The quality of data stored in a warehouse is also a concern. "Data warehouses provide advantages when data needs to be aggregated and logically organized for efficient analytics," said Elena Goryainova, senior data and analytics consultant at SPR, who primarily uses warehouses for BI and analytics applications.
Her biggest challenge is data quality issues such as missing source data at a specific point in time. "If you have issues finding data," Goryainova said, "it may be that the data model is too complex or there is no data catalog."
Another concern is performance degradation when a data warehouse can't handle concurrent workloads. A good approach to resolving that problem is working with data warehouse teams to change processing or consumption patterns.
Data warehousing's timeline
Though the spotlight most recently has been focused on storage in the era of big data and the cloud, warehousing of data has a long track record. Many companies have invested in data warehouses dating as far back as 30 years, according to Michelle Wallig, associate vice president of data modernization at AI and analytics consultancy Cognizant. She categorized three distinct periods in the evolution of data warehousing:
- Solve for schema -- late 1990s to 2003. Most warehouses were built to organize data across the data continuum from acquisition to preparation to aggregation.
- Solve for performance -- 2004 to 2015. The focus shifted to performance constraints resulting from the limitations of infrastructure and the need for increased access to data. Appliance-based data warehouses dominated because they delivered solid performance for queries of large data sets.
- Solve for elasticity -- 2016 to 2020. While performance and scalability have been solved, the convergence of the cloud with data and analytics led to the simplification of data warehouses to emulate data lake architectures. Failure of large data lake projects -- second-generation big data projects -- demanded cloud-based data warehouses to support unstructured data.

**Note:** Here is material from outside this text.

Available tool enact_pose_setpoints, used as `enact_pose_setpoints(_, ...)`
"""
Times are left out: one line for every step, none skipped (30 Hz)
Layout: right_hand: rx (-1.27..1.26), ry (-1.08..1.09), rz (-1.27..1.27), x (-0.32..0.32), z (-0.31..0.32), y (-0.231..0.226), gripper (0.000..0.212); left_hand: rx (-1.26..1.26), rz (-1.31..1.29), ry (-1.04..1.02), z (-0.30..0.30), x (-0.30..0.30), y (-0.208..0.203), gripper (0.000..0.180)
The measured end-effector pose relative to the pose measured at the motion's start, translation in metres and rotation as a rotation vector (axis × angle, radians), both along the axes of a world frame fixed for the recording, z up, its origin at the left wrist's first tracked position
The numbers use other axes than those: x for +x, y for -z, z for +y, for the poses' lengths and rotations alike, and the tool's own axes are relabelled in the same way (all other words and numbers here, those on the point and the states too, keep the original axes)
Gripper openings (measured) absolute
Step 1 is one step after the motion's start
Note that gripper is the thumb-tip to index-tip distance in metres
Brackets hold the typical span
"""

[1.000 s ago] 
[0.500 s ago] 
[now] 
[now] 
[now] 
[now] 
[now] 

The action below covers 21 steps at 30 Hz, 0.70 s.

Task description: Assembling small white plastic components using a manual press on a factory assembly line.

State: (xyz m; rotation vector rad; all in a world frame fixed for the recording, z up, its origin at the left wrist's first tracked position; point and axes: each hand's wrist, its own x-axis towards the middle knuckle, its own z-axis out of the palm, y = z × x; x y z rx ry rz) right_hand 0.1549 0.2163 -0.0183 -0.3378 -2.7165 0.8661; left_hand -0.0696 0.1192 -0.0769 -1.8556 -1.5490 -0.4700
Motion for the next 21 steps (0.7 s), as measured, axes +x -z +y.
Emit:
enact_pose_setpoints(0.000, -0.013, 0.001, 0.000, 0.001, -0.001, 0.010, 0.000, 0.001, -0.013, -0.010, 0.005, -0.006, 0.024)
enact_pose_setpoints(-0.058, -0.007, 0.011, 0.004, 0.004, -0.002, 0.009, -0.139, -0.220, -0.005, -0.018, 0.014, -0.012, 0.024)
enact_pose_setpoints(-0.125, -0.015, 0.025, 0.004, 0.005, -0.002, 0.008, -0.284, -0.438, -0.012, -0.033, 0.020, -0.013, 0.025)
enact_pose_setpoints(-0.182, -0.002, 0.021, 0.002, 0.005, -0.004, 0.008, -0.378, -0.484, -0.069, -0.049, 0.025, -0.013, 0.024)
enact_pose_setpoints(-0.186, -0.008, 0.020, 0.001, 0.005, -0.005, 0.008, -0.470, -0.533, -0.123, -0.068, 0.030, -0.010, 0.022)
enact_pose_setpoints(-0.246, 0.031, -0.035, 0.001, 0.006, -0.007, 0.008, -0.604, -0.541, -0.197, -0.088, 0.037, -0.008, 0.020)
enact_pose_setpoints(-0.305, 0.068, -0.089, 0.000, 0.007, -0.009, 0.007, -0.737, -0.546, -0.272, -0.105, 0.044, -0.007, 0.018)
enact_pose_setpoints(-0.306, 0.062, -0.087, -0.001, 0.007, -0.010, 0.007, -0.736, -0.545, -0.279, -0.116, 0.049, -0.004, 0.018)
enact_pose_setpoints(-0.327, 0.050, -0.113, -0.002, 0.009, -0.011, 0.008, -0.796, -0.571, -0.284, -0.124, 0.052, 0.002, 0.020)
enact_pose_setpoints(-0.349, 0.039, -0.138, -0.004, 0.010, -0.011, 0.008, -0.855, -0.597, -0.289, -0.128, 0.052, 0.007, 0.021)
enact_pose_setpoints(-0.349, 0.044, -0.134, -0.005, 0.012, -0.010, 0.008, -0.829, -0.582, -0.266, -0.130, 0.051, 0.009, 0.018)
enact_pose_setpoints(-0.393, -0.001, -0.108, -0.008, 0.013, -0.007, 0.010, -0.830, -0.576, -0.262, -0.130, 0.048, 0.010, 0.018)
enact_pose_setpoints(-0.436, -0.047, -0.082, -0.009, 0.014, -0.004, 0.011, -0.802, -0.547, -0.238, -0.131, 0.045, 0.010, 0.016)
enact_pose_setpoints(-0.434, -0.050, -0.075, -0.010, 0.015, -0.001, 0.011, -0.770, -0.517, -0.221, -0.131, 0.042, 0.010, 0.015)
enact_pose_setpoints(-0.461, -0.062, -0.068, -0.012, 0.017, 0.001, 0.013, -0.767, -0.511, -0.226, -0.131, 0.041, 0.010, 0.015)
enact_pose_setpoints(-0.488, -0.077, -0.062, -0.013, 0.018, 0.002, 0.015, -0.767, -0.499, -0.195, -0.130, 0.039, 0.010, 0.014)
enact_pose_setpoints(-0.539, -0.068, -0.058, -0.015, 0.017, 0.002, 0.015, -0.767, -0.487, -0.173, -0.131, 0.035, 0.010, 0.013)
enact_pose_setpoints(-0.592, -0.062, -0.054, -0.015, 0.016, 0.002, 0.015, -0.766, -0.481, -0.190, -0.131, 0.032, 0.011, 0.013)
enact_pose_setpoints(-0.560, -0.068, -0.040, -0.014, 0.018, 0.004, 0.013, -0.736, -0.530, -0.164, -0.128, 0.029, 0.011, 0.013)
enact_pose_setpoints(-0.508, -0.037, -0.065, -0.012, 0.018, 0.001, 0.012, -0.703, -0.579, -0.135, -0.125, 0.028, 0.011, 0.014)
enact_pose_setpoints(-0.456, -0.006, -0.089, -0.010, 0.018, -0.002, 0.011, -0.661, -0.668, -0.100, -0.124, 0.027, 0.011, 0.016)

Wallig sees a strong interest in data warehouses even as enterprises move to the cloud. "We still see investments in data warehouses being built on the cloud with Azure, AWS, Snowflake and Google to support regulatory and intelligent decision-making workloads," she said. Data warehousing technology has also matured to support autoscaling, while becoming more efficient and less expensive to operate.
It's more about purpose than perfection
In the end, the true value of data warehouse strategies is measured by purpose not perfection. "If the internal stakeholders are understood and engaged, the end state may look very different than the initial technical architecture blueprint for a data warehouse," said Alex Mendoza, principal consultant at Maven Wave Partners LLC.
A business data warehouse user, for example, may only anticipate five metrics from a profit and loss perspective. But in some cases, there are over 50 in the data source that need to be calibrated and aligned, which can often create a challenge when IT teams don't want to release the warehouse until it's perfect.
For the sake of expediency, sometimes it's better to get the storage system out the door than try to build the perfect data warehouse, Mendoza reasoned. "In a perfect scenario," he said, "a data warehouse can also be used as a mechanism to surface data quality issues and allow discussions to happen with hopes of fixing the root cause instead of masking them with complex data exception rules."